Extracted records:
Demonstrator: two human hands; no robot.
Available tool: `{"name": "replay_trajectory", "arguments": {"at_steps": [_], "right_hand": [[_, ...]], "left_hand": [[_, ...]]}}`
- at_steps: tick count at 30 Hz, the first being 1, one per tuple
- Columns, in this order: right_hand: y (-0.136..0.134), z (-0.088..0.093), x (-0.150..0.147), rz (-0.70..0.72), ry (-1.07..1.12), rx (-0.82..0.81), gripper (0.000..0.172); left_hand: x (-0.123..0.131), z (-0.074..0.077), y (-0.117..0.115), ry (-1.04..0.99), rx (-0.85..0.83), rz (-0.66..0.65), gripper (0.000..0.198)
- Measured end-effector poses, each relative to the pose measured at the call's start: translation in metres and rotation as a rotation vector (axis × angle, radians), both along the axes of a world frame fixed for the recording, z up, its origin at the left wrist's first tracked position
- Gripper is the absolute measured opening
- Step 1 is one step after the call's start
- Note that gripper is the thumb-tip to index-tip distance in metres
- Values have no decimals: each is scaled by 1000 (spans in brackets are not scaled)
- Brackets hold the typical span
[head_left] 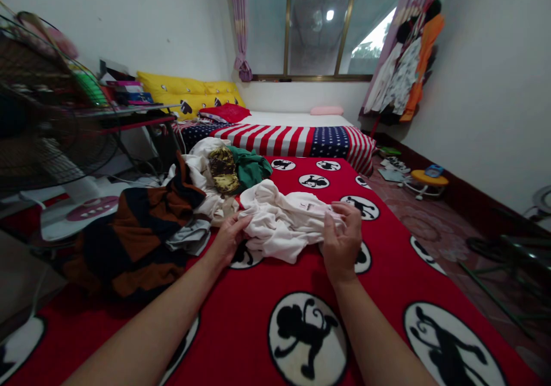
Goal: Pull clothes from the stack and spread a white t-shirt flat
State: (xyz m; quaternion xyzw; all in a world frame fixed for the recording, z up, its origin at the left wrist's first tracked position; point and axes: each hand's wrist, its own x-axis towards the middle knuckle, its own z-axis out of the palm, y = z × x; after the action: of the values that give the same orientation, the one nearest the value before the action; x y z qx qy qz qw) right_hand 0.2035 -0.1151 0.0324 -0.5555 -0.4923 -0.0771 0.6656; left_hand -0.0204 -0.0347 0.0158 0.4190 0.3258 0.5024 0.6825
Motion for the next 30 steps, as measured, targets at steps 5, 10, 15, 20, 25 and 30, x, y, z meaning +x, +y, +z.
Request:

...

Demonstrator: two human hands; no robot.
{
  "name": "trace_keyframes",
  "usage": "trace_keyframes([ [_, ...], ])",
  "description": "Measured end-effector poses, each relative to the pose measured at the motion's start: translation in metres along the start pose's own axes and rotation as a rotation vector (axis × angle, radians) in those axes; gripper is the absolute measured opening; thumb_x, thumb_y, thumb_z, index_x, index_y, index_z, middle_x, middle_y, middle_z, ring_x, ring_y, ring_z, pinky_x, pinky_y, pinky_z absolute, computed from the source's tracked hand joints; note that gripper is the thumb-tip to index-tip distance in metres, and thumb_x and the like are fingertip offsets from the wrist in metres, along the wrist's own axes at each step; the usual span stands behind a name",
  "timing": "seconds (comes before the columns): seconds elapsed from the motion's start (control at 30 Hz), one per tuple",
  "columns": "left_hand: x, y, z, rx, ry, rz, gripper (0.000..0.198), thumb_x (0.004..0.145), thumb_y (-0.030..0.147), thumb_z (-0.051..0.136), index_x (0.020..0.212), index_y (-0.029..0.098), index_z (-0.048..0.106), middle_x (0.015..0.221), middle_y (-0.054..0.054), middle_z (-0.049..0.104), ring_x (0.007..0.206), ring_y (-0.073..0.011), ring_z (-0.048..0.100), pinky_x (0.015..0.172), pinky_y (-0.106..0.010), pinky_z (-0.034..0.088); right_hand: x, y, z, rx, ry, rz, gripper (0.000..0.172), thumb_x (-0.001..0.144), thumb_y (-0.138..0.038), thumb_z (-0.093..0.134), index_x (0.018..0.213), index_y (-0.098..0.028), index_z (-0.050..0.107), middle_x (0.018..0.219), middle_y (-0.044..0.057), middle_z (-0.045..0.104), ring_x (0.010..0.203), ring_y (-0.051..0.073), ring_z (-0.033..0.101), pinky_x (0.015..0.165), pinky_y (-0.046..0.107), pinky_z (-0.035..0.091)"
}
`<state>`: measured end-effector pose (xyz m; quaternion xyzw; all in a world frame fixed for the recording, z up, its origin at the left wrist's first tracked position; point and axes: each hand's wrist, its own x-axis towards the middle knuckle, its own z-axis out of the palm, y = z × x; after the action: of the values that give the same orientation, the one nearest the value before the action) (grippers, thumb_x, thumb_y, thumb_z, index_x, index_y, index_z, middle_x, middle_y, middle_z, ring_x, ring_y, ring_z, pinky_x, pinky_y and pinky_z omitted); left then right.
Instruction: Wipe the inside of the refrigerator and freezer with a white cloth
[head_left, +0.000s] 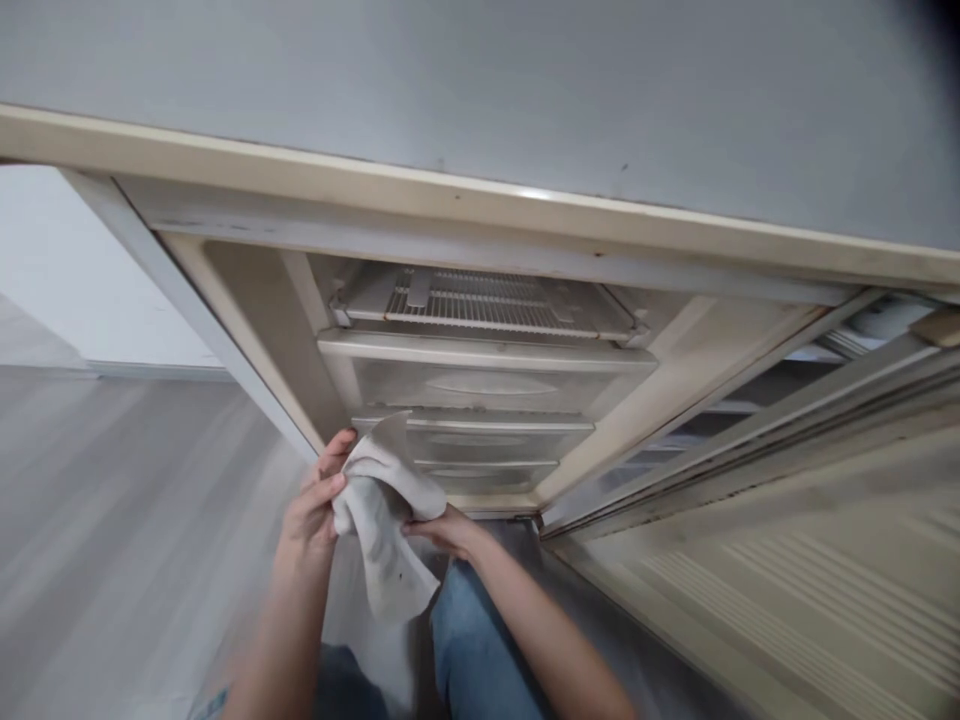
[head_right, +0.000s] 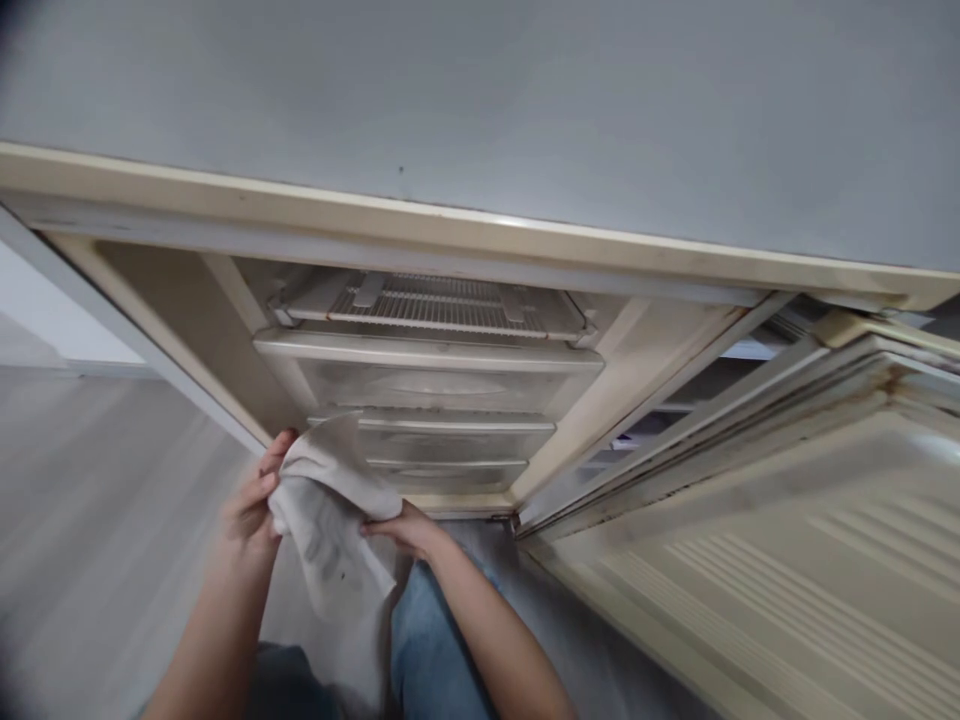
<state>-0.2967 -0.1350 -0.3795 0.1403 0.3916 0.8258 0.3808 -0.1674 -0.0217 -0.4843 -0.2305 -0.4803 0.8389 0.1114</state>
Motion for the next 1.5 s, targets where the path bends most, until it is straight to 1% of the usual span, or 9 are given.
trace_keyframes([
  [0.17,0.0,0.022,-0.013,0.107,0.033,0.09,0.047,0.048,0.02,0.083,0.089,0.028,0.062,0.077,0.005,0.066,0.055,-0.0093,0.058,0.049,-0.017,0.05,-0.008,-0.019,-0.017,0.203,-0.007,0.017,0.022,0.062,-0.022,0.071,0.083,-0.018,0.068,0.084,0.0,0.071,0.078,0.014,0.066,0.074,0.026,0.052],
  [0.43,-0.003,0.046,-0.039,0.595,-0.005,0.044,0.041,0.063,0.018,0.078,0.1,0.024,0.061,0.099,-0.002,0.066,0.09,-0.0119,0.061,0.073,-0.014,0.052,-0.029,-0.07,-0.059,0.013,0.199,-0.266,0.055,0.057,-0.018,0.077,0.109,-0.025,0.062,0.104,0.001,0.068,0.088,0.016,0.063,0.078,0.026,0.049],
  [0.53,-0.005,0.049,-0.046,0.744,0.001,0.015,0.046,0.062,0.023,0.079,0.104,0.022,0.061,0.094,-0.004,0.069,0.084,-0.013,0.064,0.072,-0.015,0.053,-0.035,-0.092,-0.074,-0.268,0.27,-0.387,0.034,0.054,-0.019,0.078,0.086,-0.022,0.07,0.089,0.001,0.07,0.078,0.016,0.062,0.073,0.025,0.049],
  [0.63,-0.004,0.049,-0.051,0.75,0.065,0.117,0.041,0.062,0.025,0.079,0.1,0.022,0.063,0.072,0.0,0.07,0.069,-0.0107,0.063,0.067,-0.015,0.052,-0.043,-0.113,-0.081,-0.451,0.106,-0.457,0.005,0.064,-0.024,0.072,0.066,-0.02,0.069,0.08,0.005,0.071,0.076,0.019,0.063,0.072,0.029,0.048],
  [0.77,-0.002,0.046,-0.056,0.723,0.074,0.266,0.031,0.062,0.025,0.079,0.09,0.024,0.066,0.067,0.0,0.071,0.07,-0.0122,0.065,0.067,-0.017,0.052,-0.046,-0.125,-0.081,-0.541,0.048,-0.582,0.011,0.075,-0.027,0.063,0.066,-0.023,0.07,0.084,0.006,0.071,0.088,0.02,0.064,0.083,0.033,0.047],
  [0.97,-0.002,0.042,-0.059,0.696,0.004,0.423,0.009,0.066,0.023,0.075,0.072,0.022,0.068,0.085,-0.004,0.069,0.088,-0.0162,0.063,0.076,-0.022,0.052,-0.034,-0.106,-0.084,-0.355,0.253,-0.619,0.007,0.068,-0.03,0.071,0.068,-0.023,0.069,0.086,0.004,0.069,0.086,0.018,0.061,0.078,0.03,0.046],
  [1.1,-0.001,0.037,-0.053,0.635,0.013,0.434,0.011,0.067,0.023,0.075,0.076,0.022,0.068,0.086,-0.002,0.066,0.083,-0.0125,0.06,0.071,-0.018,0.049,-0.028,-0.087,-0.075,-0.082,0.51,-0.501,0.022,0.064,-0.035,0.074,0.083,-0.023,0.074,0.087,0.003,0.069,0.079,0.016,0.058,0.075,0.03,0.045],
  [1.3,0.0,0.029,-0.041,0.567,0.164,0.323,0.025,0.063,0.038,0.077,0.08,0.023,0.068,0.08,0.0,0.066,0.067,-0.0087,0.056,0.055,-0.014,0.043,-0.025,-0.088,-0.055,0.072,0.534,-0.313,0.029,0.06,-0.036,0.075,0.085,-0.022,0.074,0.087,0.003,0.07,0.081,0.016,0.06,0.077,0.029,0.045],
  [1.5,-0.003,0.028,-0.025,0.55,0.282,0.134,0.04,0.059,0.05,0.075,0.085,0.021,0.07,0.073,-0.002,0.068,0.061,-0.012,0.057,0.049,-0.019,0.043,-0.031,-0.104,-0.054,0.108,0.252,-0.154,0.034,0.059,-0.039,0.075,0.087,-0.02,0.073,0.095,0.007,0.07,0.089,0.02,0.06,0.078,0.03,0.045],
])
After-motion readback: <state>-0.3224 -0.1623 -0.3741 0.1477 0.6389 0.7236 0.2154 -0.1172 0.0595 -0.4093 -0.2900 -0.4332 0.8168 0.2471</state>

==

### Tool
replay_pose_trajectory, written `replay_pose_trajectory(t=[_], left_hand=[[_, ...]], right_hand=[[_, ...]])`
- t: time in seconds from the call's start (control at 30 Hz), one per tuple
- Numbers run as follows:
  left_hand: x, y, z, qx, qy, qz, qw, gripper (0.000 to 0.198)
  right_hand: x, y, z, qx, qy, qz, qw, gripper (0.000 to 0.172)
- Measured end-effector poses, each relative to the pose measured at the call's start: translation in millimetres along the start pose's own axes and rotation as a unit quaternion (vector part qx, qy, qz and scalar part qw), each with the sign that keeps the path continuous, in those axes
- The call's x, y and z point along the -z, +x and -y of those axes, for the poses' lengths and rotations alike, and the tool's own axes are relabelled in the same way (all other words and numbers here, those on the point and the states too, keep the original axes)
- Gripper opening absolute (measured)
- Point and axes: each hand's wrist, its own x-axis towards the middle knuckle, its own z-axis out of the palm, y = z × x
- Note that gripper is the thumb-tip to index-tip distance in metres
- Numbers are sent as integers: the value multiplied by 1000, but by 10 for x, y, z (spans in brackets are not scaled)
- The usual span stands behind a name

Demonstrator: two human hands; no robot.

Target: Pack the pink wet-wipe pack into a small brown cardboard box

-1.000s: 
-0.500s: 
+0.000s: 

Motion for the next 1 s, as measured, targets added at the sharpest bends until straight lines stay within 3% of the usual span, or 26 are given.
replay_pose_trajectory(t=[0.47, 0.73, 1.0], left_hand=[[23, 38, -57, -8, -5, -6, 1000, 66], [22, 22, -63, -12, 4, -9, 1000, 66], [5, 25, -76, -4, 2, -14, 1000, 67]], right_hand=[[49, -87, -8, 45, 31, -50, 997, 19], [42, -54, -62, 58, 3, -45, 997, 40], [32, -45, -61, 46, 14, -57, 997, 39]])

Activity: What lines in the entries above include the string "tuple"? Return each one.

Solution to the exercise:
- at_steps: tick count at 30 Hz, the first being 1, one per tuple
  "timing": "seconds (comes before the columns): seconds elapsed from the motion's start (control at 30 Hz), one per tuple",
- t: time in seconds from the call's start (control at 30 Hz), one per tuple

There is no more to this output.